银发少女窝在沙发上,打过招呼后没有丝毫要起来迎接他们的意思,两个警官也都无比自然地忽略了这件事——这世界上就是有一种人,会让你觉得无论她做什么,都是理所当然的。
所以就算小望月的称呼亲疏远近格外分明,萩原研二还是忍不住在心中感叹——进门那一瞬间,甜度爆炸了。
模样俊朗的青年忍了又忍,视线还是不由自主地定格在那头蓬松软软的白发上——手感一定很好。
不过现在小月亮已经不是小孩子了,又五年没有见肯定生疏,他也就压下了这个念头,刚想移开目光说点别的转移话题,就发现小姑娘看了过来。
他突然想起来,小望月好像是不需要使用眼睛的。也就是说,刚刚她似乎在注意别的地方,其实可能已经把他的表现尽收眼底。
银发少女偏了偏头,突然笑了起来。
“要摸摸看吗?”她晃晃脑袋,辫成长辫的银发随之轻轻晃动,像一条纯白的蛇尾:“这个颜色亮亮的。”
留着中长发的青年微微一怔,眼瞳中随即漫上笑意。
他注意到从书房走出来的松田阵平看向了他们,却像是什么也没有发现一样,眨眨眼睛:“那我就不客气了哦。”
掌心刚刚触碰到柔软的发丝,黑色卷发青年就走了过来:“萩,过来打下手,小孩需要按时吃饭。”
萩原研二笑道:“你怎么不点外卖了?”
松田阵平挑了挑眉:“巧了,我今天就想自己做。”
望月弦:“……?”
虽然不明白为什么气氛突然变得焦灼起来,但她也懒得去探究人家幼驯染之间的相处模式——毕竟她又没有一起长大的玩伴,自然无法理解这种感情。
她看起来似乎能够洞察人心,但她终究没有真正入世过,匮乏的人生经历让她难以分辨出更细节的、更微妙的情感,并时常为此真切地感到疑惑。
纸上得来的,看来的或听来的,当然不如自己亲身感受过的。
——当然,在绝大多数时候,她所要分析的心理都很无聊且普遍。人类的恶劣共性并没有什么值得研究的。
自从望月弦入住松田家之后,松田阵平的厨艺就有了飞快的进步,至少望月弦会从一开始的“拒绝进食”变成“给个面子尝一口”再到现在的“勉勉强强可以吃完”了。
口味挑剔又很挑食的小孩的食谱其实很好懂。如果是萩原研二这样更加观察入微、细致贴心的人,恐怕不到两天,他就能在相处中摸清望月弦的喜好。
“阵平,我出门了哦?”
很快宣布自己吃饱了的白发少女拉开窗帘看向窗外,语气轻快:“我刚刚补了水,不会有事的。

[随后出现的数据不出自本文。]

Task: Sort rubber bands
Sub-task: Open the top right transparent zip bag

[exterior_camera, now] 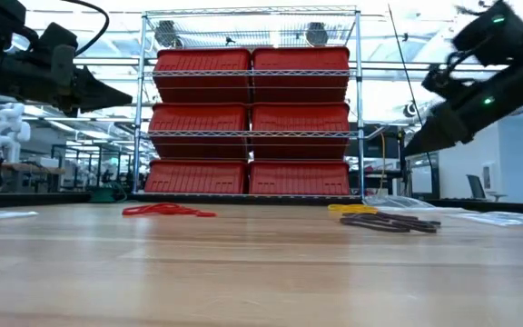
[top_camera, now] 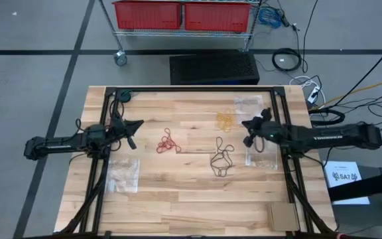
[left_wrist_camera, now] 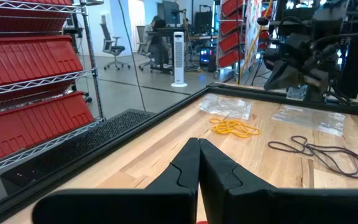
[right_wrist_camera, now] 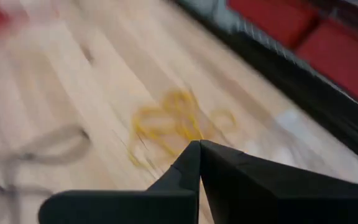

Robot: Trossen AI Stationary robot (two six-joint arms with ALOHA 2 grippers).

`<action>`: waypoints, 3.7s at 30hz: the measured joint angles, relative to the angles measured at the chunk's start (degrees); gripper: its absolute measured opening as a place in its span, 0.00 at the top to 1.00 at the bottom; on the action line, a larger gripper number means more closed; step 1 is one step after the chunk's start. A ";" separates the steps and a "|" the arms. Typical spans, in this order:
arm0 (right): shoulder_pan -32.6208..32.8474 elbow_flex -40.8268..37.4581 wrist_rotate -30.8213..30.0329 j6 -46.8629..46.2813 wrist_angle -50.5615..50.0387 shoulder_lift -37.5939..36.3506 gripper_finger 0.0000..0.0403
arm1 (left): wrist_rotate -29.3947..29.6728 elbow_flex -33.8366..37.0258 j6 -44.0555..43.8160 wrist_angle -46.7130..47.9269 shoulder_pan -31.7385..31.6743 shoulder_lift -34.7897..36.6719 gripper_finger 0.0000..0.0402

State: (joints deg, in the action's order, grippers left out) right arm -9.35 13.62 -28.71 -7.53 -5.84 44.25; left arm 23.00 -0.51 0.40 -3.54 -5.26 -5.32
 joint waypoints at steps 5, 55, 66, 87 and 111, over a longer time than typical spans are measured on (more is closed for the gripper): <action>-3.76 6.92 0.28 -0.60 -9.13 12.85 0.88 | 0.01 0.00 0.00 -0.02 0.00 -0.01 0.98; -6.69 37.49 7.94 10.88 -34.22 35.03 1.00 | 2.48 0.00 15.63 -1.25 -0.02 0.00 0.98; 2.54 56.26 15.29 4.47 -50.81 32.98 1.00 | 2.63 0.00 21.26 -0.20 -0.02 -0.02 0.98; 11.72 57.49 20.11 -0.86 -27.31 42.59 1.00 | -13.48 0.00 -3.42 -14.74 -0.02 -0.94 0.97; 5.93 57.58 28.85 6.70 4.47 54.86 1.00 | -22.03 -3.26 -8.61 -33.03 3.30 -36.76 0.53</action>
State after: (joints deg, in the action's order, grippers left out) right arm -3.42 71.20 0.14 -0.83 -1.37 99.11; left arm 0.97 -3.77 -8.21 -36.57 -1.96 -42.08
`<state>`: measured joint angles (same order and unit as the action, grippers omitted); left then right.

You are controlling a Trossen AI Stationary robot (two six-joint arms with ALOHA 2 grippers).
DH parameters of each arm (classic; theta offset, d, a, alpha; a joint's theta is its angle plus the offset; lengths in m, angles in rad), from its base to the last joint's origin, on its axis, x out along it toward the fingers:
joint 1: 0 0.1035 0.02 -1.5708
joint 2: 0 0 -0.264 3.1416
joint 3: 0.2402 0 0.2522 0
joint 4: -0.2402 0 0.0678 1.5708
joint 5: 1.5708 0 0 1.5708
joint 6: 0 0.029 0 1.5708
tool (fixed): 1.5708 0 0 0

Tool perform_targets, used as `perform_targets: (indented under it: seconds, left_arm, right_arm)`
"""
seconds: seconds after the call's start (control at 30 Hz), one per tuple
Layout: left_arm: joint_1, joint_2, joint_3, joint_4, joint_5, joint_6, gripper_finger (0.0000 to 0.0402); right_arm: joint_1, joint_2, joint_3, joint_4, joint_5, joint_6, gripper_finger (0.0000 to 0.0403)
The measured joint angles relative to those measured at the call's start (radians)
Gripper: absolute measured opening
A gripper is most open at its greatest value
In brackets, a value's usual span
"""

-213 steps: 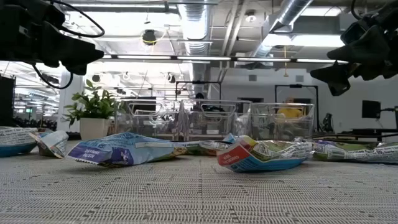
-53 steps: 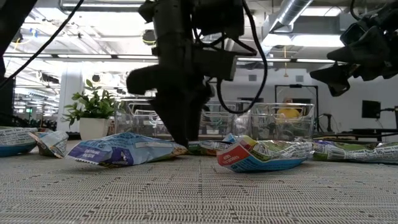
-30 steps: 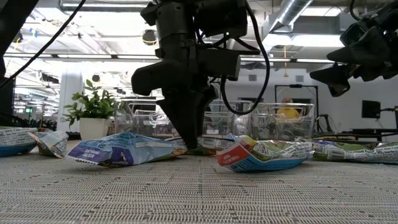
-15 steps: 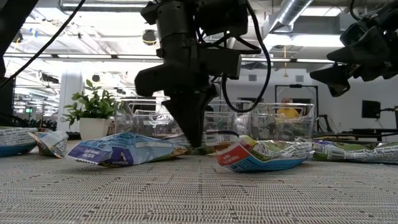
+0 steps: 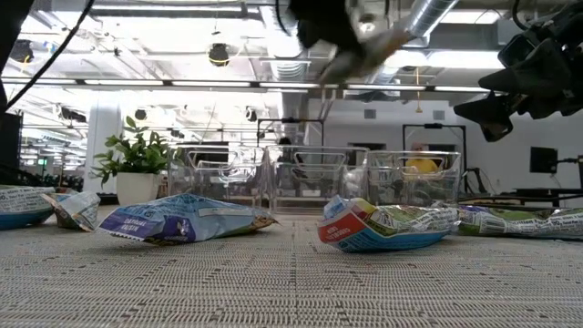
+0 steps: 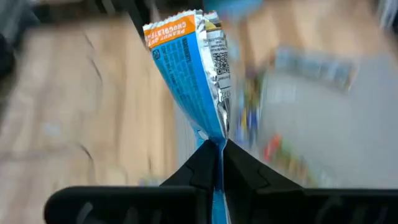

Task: Pick and place Granola Bars by type
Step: Put the yellow granola bar into the middle transparent bin

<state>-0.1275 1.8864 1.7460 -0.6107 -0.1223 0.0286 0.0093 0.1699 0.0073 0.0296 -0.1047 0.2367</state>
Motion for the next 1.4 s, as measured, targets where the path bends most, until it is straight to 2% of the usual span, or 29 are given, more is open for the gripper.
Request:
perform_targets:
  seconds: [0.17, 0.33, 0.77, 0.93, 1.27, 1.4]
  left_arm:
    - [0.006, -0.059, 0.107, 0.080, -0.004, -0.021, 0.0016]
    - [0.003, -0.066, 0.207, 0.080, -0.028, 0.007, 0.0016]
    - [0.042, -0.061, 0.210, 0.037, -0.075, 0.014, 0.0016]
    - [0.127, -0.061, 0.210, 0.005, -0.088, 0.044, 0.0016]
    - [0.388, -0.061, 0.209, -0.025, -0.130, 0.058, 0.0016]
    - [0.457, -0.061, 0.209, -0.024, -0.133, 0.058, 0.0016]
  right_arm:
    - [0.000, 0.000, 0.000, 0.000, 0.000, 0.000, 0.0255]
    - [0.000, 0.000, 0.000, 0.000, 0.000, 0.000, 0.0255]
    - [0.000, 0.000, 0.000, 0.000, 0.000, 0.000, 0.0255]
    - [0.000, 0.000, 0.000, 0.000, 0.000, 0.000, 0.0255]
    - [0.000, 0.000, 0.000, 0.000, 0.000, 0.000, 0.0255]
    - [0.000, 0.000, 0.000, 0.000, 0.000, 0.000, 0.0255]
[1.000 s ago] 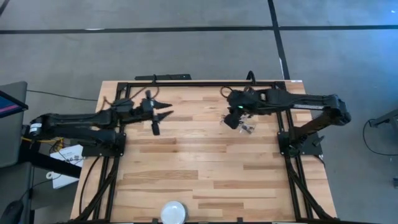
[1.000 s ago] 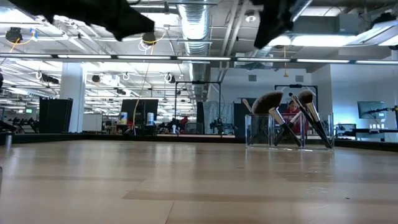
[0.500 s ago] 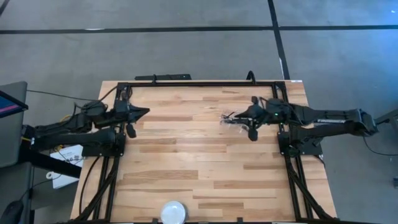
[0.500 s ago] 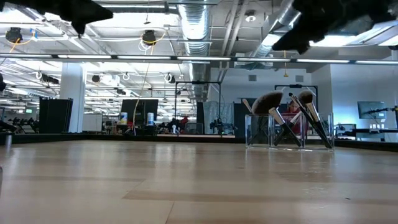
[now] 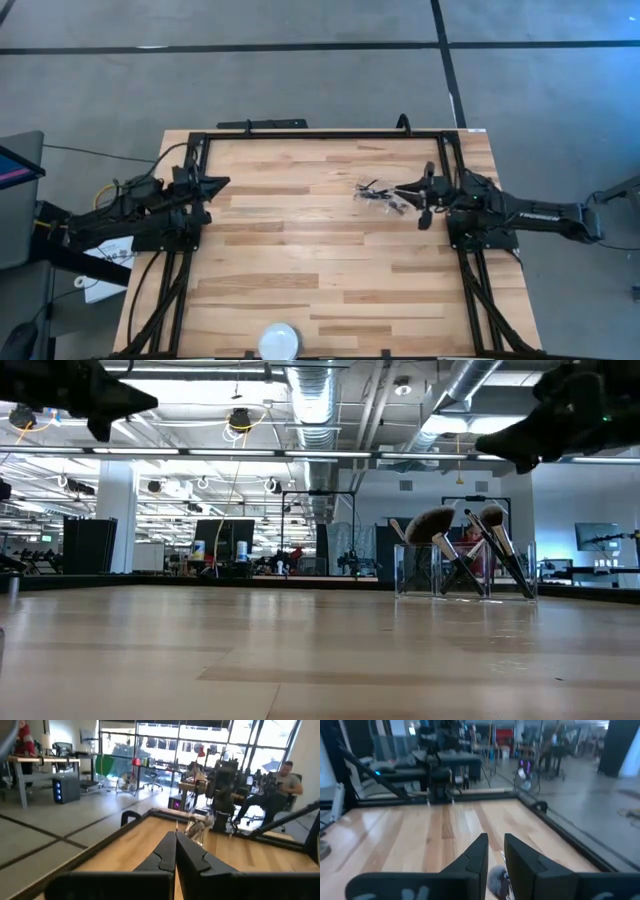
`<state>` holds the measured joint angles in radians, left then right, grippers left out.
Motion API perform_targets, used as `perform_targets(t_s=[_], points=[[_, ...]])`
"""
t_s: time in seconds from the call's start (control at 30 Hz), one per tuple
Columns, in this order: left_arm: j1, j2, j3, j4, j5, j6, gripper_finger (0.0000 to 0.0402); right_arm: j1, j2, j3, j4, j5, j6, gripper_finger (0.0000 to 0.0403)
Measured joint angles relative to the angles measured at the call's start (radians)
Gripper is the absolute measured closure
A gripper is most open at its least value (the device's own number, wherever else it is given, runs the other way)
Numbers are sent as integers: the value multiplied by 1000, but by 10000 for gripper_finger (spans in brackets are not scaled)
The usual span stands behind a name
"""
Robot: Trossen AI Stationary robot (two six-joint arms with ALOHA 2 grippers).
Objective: Pick & Place Makeup Brushes
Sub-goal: Return to Home Position
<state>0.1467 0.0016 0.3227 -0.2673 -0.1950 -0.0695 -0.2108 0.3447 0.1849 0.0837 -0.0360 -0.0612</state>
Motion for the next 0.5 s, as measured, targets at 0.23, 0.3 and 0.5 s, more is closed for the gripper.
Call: perform_targets(t_s=[0.23,0.3,0.5], points=[[1,11,-29,18,-7,-14,398,1,-264,-143,-46,-12,-41,351],[1,10,-56,49,-7,-8,398,-1,-339,-177,-52,-10,-52,351],[1,11,-177,248,54,4,398,-1,-341,-177,-25,-10,-105,351]])
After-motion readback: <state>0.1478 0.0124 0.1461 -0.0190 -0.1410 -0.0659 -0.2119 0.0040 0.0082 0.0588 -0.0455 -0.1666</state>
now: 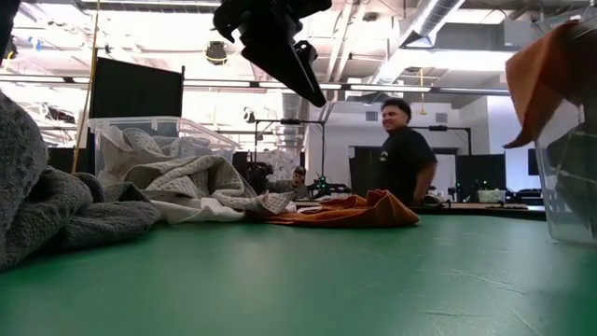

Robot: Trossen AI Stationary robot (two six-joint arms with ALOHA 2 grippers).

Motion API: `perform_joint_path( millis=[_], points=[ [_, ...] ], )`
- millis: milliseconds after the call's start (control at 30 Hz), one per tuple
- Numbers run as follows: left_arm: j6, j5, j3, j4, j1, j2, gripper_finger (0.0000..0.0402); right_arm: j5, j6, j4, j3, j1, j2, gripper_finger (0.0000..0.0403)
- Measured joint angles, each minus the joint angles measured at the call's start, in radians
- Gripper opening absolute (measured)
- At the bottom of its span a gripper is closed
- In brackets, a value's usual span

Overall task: Sort towels by color in basket
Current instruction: Put the left orange towel into the bottom transparent bin

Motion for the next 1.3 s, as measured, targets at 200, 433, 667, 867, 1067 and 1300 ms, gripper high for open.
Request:
perform_joint_path(
  millis=[200, 433, 667, 867, 1067, 1300],
  points=[
    [-0.005, 0.0, -0.001, -0.013, 0.0, 0.0, 0.0219, -0.033, 0.06, 0.088, -0.083, 0.059, 0.061, 0.018],
    [-0.002, 0.0, -0.001, -0.01, 0.0, 0.0, 0.0219, -0.093, 0.058, 0.189, -0.146, 0.05, 0.089, 0.018],
    [-0.001, 0.0, -0.001, -0.011, 0.017, 0.0, 0.0219, -0.139, 0.052, 0.223, -0.173, 0.038, 0.067, 0.018],
    [-0.005, 0.0, -0.001, -0.011, 0.028, 0.0, 0.0219, -0.174, 0.041, 0.21, -0.16, 0.029, 0.037, 0.018],
    [0.016, 0.0, -0.001, -0.008, 0.034, 0.0, 0.0219, -0.186, 0.039, 0.132, -0.098, 0.02, -0.088, 0.018],
    [0.08, 0.018, -0.001, 0.039, 0.062, 0.0, 0.0219, -0.102, 0.039, 0.113, -0.039, 0.023, -0.236, 0.018]
  ],
)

”
松田阵平皱眉:“等一下,我陪你。”
萩原研二笑着举手:“如果不介意的话,我也是可以一起的哦?”
“啊……”白发少女有些沮丧地说:“可是我更想要自己一个人诶。你们跟在后面算什么嘛,家长巡街?”
萩原研二一下子笑出了声。
他一边忍俊不禁,一边耐心道:“可是望月,我们刚刚才送进去一个杀人犯。东京的犯罪率并不低,我们小望月又这么好看,遇到危险了怎么办?”
望月弦竖起一根食指,理直气壮:“热感应能开好远的。在坏人看到我之前,我就能轻松离开。”
“……热感应?”萩原研二眨眨眼睛,重复了一遍。
一直在旁边默不作声的松田阵平这才出声道:“嗯。她主要依靠热感观察外界。”
黑色卷发的青年注视着望月弦,勾起唇角。
——被人关久了的鸟儿渴望自由,他又有什么理由,以“担忧”的名义,再将她私有呢。